A clear example is found in the fact that Jesus Christ was born as a babe, in a second-rate, occupied, and enslaved nation and into an insignificant family—but that “project” will end in the awesome things written in Revelation 22 with billions of glorified, immortal persons gathered into one awesome Family. This illustration feeds into this principle and the overall thoughts about how we think about life now that we are in the midst of our calling and have a much clearer view of how things are going on Planet Earth.

John W. Ritenbaugh
Ecclesiastes and Christian Living (Part Nine): Wisdom as a Defense

James 1:19-20

God wants us to be quick and ready to hear Him and His truth.
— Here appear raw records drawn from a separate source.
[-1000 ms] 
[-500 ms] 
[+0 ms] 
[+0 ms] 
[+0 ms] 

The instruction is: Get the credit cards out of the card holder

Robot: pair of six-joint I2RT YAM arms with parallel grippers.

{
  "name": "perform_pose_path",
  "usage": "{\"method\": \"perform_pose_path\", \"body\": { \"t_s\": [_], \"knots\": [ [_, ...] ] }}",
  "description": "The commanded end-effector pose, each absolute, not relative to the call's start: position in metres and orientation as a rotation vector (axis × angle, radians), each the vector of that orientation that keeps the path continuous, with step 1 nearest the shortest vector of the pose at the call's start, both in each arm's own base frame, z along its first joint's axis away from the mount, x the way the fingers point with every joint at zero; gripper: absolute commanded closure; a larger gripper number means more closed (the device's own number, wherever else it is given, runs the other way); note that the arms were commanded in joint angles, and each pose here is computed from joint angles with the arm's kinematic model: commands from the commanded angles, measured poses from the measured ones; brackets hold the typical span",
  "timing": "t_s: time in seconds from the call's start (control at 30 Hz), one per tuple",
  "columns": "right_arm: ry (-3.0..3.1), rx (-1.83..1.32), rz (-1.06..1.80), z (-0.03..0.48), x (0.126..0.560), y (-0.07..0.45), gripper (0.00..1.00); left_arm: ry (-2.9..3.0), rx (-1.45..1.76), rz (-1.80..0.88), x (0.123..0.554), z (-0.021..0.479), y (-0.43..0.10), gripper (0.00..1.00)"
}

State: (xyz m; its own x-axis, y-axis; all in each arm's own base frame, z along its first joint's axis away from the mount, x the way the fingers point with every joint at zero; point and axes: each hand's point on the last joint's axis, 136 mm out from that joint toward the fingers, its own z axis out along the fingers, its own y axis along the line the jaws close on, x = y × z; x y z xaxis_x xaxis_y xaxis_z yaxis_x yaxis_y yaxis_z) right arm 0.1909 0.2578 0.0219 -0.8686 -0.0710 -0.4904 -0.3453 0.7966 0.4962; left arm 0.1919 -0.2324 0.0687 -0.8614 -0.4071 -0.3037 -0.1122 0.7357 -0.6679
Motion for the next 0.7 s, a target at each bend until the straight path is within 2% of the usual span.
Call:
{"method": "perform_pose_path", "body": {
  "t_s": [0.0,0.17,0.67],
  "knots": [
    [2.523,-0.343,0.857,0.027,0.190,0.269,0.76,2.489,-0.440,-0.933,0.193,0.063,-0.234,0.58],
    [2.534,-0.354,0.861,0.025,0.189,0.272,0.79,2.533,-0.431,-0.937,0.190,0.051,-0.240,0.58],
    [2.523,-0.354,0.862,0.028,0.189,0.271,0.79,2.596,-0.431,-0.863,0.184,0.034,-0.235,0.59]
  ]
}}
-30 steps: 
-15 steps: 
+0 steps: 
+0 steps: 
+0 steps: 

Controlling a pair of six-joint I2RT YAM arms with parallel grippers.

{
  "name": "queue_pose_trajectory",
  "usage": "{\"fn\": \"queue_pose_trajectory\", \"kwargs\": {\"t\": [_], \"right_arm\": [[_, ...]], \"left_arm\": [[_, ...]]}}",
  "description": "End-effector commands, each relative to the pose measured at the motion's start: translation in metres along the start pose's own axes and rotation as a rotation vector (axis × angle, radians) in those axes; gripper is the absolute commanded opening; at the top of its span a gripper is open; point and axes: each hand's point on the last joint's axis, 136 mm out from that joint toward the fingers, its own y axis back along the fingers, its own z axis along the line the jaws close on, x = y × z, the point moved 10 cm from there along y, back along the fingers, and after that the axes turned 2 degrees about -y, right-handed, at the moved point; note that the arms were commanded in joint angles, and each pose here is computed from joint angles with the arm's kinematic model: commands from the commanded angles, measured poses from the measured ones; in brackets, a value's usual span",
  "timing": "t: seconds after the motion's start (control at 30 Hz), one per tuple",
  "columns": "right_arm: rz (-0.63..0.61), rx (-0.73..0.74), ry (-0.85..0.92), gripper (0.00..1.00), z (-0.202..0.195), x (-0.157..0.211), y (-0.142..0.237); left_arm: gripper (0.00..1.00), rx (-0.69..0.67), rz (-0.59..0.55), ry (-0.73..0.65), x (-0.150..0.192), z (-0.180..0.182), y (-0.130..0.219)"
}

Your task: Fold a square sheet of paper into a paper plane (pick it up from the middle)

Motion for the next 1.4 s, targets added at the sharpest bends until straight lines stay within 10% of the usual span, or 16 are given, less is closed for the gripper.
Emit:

As disciples of Christ, we should always remember that we are engaged in learning from God the Father and Jesus Christ, and a good attitude is paramount in getting the most out of our lessons.

Being "slow to wrath" is learning to restrain our tempers and any wrong attitudes. Those that allow anger to trouble them have the tendency to break the law rather than keep it and to contend with ministers and brethren. When one allows wrath or a poor attitude into his thinking, doubts about God's instructions creep in, and disobedience often results. The wrath of man will not produce the right course of life and love of the truth that God requires.

The person who jumps to angry conclusions is often one who hears God's Word from the Bible but finds that it does not fit with his thinking or background. For whatever reason, he initially rejects what he hears. This is a hasty attitude, and it is one God does not like.

» Proverbs 14:29: He who is slow to wrath has great understanding, but he who is impulsive [hasty of spirit, KJV] exalts folly.
» Proverbs 21:5: The plans of the diligent lead surely to plenty, but those of everyone who is hasty, surely to poverty.
» Proverbs 29:20: Do you see a man hasty in his words? There is more hope of a fool than for him.
» Ecclesiastes 5:2: Do not be rash with your mouth, and let not your heart utter anything hastily before God. For God is in heaven, and you on the earth; therefore let your words be few.

God understands the changes demanded of us by our calling. He knows our backgrounds and that we have much to learn in following His way. He knows some conflicts will catch us off guard; there will be times when it comes down to His way versus our way.